* [TASK DETAILS] Show only those lines of the entries where the string "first" is found.

[Collected data]
⟨

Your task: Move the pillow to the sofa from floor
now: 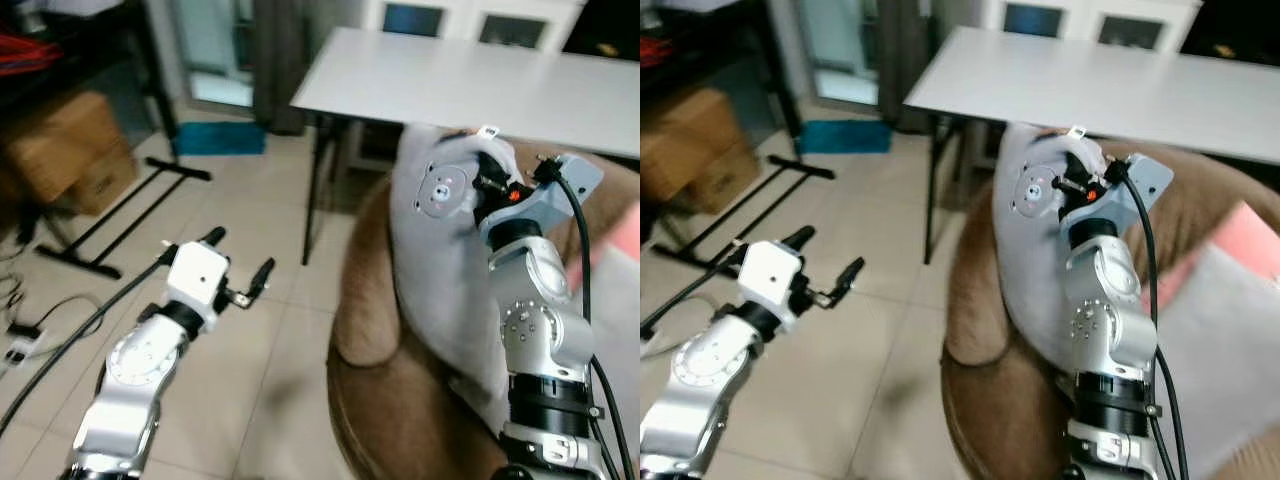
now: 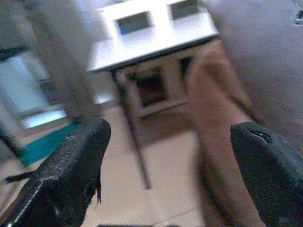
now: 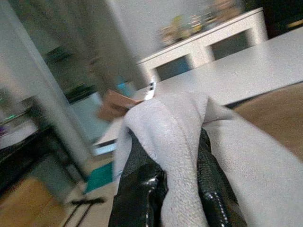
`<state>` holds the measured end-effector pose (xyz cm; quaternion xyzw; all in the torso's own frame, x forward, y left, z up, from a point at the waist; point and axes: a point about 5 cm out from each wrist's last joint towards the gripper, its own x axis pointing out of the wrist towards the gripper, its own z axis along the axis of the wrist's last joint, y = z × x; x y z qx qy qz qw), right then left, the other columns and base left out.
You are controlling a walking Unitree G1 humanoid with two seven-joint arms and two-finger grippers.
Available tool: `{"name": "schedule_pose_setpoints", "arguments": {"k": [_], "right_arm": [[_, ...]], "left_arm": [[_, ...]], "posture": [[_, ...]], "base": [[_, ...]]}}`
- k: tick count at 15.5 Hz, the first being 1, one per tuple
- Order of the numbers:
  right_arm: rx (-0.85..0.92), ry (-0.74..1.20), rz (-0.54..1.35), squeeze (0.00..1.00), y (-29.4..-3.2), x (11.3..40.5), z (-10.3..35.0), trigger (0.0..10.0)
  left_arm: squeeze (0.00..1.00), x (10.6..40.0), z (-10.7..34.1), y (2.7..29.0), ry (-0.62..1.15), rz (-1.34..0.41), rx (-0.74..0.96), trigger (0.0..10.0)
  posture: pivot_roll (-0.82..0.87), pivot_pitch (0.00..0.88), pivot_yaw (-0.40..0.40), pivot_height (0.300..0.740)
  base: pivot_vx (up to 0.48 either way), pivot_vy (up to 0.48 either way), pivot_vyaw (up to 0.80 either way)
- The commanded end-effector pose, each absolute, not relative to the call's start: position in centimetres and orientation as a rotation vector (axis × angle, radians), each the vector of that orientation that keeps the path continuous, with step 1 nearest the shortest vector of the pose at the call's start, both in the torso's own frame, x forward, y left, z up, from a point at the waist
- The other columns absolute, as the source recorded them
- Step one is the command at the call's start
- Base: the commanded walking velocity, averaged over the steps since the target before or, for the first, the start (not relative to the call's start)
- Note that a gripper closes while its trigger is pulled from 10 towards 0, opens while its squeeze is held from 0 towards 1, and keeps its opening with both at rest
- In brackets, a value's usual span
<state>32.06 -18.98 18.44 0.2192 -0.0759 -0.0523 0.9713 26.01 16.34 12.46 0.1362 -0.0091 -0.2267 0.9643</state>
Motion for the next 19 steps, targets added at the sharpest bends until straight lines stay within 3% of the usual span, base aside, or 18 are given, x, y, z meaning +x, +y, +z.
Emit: {"name": "schedule_pose_setpoints", "arguments": {"k": [1,6,12,13,17,19], "right_arm": [[0.432,-0.199,-0.149,0.0,-19.6,32.1,19.1,10.0],[0.396,-0.166,-0.224,0.0,-19.9,33.4,17.8,10.0],[0.531,-0.053,-0.356,0.0,-21.7,36.4,13.8,10.0],[0.531,-0.053,-0.356,0.0,-21.7,36.4,13.8,10.0],[0.608,0.382,-0.5,0.0,-22.1,33.0,4.2,10.0],[0.553,0.433,-0.536,0.0,-22.9,32.2,3.3,10.0]], "left_arm": [[0.34,26.0,12.5,16.3,-0.015,-0.477,0.29,10.0],[0.34,26.2,12.5,15.5,-0.013,-0.568,0.292,10.0],[0.34,26.1,12.8,14.7,-0.003,-0.697,0.315,10.0],[0.34,26.1,12.8,14.7,-0.003,-0.697,0.315,10.0],[0.34,25.6,12.6,14.4,0.026,-0.746,0.319,10.0],[0.34,25.5,11.9,13.8,0.076,-0.833,0.284,10.0]], "posture": [[0.07,0.0,-0.025,0.74],[0.07,0.0,-0.027,0.74],[0.09,0.02,-0.004,0.74],[0.09,0.02,-0.004,0.74],[0.11,0.069,-0.006,0.74],[0.1,0.07,-0.011,0.74]], "base": [[0.0,0.0,0.0],[0.0,0.0,0.0],[0.0,0.0,0.0],[0.0,0.0,0.0],[0.0,0.0,0.0],[0.0,0.0,0.0]]}}
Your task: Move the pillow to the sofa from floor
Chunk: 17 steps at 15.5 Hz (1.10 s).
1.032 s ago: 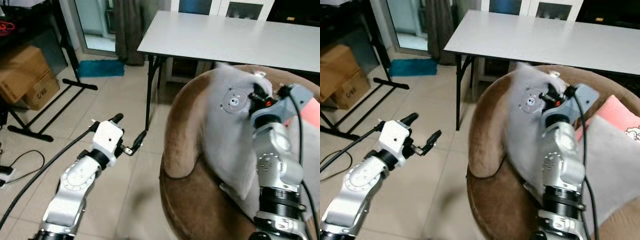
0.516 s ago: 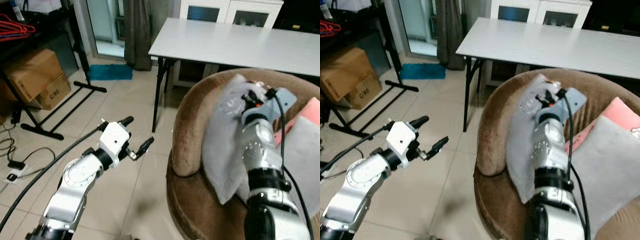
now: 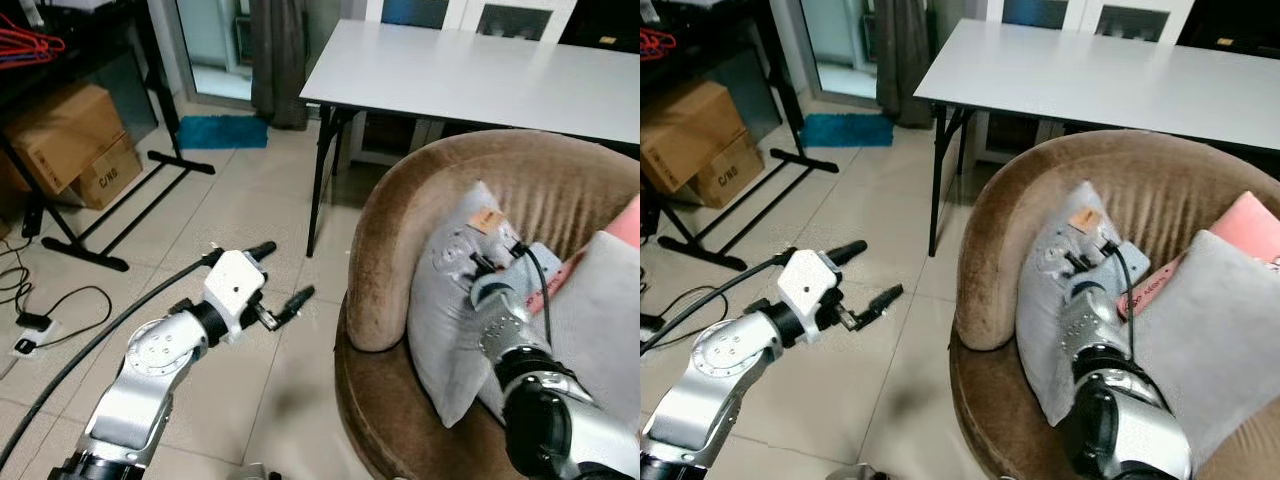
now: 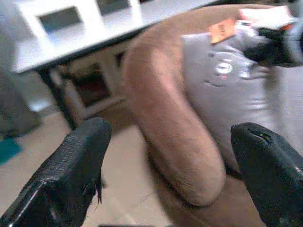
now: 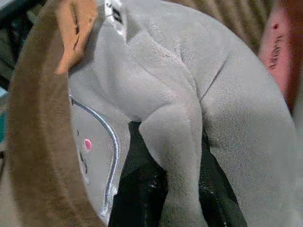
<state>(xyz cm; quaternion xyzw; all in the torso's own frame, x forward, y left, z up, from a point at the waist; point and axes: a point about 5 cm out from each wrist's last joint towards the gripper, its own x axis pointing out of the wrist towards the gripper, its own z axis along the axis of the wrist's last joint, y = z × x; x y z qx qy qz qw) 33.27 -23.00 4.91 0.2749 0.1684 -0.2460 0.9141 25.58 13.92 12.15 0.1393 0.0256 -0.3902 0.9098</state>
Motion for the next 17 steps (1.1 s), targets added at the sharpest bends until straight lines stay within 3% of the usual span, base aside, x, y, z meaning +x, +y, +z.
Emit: {"name": "schedule_pose_setpoints", "arguments": {"k": [1,2,3,4,7,9,13,17], "right_arm": [[0.558,0.421,-0.543,0.0,-23.3,32.2,3.5,10.0],[0.566,0.382,-0.582,0.24,-24.5,32.2,4.0,10.0],[0.569,0.37,-0.604,0.71,-25.1,32.2,4.1,10.0],[0.565,0.323,-0.663,1.0,-26.9,31.9,4.7,10.0],[0.533,0.234,-0.748,1.0,-30.9,30.7,5.9,10.0],[0.521,0.271,-0.735,1.0,-32.3,29.8,5.6,10.0],[0.538,0.414,-0.746,1.0,-32.9,27.3,2.9,10.0],[0.648,0.266,-0.705,1.0,-33.9,27.5,4.1,10.0]], "left_arm": [[0.35,25.4,11.6,13.4,0.096,-0.881,0.273,10.0],[0.35,25.2,11.3,12.6,0.119,-0.98,0.247,10.0],[0.35,25.2,11.3,12.3,0.121,-1.009,0.239,10.0],[0.35,25.4,11.5,11.5,0.118,-1.08,0.219,10.0],[0.35,26.3,11.7,10.7,0.106,-1.122,0.242,10.0],[0.34,26.5,11.6,10.7,0.106,-1.128,0.245,10.0],[0.35,26.6,11.4,11.1,0.113,-1.128,0.252,10.0],[0.35,27.0,11.3,11.2,0.109,-1.13,0.251,10.0]], "posture": [[0.1,0.068,-0.012,0.74],[0.09,0.063,-0.011,0.74],[0.09,0.06,-0.009,0.74],[0.08,0.049,-0.006,0.74],[0.05,0.029,0.01,0.74],[0.05,0.014,0.008,0.74],[0.05,0.0,0.006,0.74],[0.05,0.0,-0.002,0.74]], "base": [[0.0,0.0,0.0],[0.0,0.0,0.0],[0.0,0.0,0.0],[0.0,0.0,0.0],[0.0,0.0,0.0],[0.0,0.0,0.0],[0.0,0.0,0.0],[0.0,0.0,0.0]]}}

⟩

* [TASK SOLUTION]
- k: tick count at 15.5 Hz, the first being 1, one per tuple
- Base: the commanded walking velocity, averaged over the steps since the target before or, for the first, the start (not relative to the call's start)

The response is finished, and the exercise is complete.